Following the announcement – on the last day of Parliament before summer – that Fracking at the Preston New Road site in Lancashire has been given the final go-ahead by the Government, I would like to outline a few points to Claire Perry our Energy and Clean Growth Minister.

Fracking is one of the dirtiest methods of extracting fossil fuels.

dscf6016

Fracking for gas is very clean compared to coal mining whether deep or open-cast. Having worked in an underground copper mine, I was appalled by the dirtiness of going down a coal mine. My snot was black for days 🙂 I visited an open cast which was better but very dusty and messy. (it has now been restored and the area is looking good.) What surprised me at Preston New Road on three visits is how clean it is – no dust, no smells, very little noise etc

Part of the myth against fracking is that it is DIRTY and is part of the mantra. If fracked gas is so dirty, why don’t those who oppose stop using all petroleum – which is nearly 100% fracked.
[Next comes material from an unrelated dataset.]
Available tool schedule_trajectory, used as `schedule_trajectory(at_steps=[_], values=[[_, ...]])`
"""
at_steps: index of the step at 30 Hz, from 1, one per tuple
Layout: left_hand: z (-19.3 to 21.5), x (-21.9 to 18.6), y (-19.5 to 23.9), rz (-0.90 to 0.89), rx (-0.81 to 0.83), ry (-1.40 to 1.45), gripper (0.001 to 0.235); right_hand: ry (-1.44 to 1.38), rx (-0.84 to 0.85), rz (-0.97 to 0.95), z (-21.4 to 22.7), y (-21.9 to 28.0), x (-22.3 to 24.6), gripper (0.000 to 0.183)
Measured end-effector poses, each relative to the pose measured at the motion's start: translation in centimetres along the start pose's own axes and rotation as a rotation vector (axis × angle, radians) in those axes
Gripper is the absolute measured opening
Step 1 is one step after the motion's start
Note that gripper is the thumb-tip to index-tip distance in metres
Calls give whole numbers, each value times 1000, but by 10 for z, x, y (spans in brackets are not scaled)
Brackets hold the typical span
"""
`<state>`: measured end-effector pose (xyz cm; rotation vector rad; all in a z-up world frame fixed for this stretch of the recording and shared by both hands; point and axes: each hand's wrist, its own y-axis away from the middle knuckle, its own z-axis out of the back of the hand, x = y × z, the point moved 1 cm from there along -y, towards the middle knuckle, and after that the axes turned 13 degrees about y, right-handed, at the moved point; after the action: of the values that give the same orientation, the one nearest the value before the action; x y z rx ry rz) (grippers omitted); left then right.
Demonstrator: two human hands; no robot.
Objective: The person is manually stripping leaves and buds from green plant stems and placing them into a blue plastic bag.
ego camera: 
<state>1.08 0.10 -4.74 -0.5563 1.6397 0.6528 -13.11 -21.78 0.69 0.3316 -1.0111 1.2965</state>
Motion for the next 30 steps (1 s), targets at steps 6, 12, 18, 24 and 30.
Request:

Its production of gas would not be compatible with the targets to cut fossil fuel use required to tackle climate change.

Here there is a difference of conclusions, but many environmental friendly people e.g. Lord Deben reckon that fracked gas is compatible climate change targets. There is good reason for this, as methane is CH4, and coal is mostly (impure) Carbon, so that combustion of coal produces far more CO2 for the same amount of heat , which is then converted to energy.  (I am aware of Howarth’s claims that gas is worse than coal, but prefer to follow all the other 95+% of researchers.) That is the stated position of Cuadrilla and many working in petroleum. Oh yes, I know some petroleum workers don’t care about it but many do.

The health hazards and pollution of water resources are well documented

Many of the US health surveys have been challenged and one paper at least was retracted for totally inaccurate results

https://michaelroberts4004.wordpress.com/2016/07/16/fracking-will-give-you-cancer-not/

cancerretract

This paper on asthma in Pennsylvania includes maps which show that people in fracking areas have less asthma than elsewhere.  – a poor argument

https://michaelroberts4004.wordpress.com/2016/07/21/fracking-causes-asthma-or-does-it/

Within the UK there have been the flawed Medact reprots on fracking which CANNOT demonstrate any ill effects of fracking  – and admit it.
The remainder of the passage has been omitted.